Dakota Access pipeline decision officially delayed

  • : Crude oil
  • 20/09/18

A federal judge's schedule for briefings in a dispute to close Energy Transfer's 570,000 b/d Dakota Access pipeline (DAPL) essentially delays a decision until the end of the year.

Judge James Boasberg approved a schedule for briefings and responses through 18 December on a motion by the Standing Rock Sioux tribe and other plaintiffs to halt the flow of oil on the line after the court vacated a key easement, according to a filing in the US District Court for the District of Columbia.

All parties in the case had proposed the schedule earlier this week.

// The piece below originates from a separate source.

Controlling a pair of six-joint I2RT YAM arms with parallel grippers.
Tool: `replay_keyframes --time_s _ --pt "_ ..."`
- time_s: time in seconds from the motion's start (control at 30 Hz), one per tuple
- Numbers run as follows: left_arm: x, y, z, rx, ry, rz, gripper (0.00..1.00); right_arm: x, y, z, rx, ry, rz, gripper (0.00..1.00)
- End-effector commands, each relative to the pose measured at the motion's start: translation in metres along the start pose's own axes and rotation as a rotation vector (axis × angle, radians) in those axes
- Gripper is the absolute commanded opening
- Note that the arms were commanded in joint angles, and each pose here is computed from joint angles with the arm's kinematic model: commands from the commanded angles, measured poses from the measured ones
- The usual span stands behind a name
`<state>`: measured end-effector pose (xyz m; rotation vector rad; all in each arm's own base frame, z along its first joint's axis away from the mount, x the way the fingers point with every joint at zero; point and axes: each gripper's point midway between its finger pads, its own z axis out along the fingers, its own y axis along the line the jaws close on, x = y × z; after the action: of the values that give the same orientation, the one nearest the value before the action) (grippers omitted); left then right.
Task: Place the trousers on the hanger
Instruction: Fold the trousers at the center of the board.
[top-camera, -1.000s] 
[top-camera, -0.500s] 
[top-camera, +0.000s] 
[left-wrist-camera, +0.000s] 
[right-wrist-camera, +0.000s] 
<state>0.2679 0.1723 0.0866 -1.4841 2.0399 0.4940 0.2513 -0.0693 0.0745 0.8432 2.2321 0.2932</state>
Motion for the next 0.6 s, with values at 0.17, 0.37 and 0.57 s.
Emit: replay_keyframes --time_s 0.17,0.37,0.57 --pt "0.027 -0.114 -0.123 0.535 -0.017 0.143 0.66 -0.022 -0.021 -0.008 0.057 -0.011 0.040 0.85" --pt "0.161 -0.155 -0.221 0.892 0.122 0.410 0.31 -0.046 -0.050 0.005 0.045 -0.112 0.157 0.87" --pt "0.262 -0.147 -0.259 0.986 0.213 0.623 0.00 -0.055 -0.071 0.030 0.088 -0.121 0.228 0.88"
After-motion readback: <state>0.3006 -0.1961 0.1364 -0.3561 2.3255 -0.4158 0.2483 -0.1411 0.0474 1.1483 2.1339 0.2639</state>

The US Court of Appeals for the District of Columbia Circuit last month issued a split ruling in the DAPL case allowing the pipeline to keep operating during legal proceedings but also upholding a portion of the district court ruling that threw out the federal easement which allows DAPL to cross under the Missouri river. The appeals court kicked the easement issue back to the district court but is still hearing the broader case. The appeals court set oral arguments for 4 November.

Meanwhile, the Army Corps of Engineers has started a new environmental review of the contested permit even as the legal case is pending. The Army Corps is also set to brief the district court by next month on how the pipeline can continue to operate without the easement.

The underlying lawsuit was brought by the Standing Rock Sioux and other Native American groups who contend that the Army Corps' original environmental review failed to adequately study certain issues related to potential oil spills from the pipeline, which went into service in June 2017.

A DAPL shutdown would cut off a major conduit of crude from the Bakken shale in North Dakota to the US midcontinent and the Gulf coast. DAPL moves Bakken crude to Patoka, Illinois, where it connects to another Energy Transfer pipeline to Nederland, Texas.

Industry groups and state officials have told the court that shutting DAPL would cause large production shut ins in North Dakota.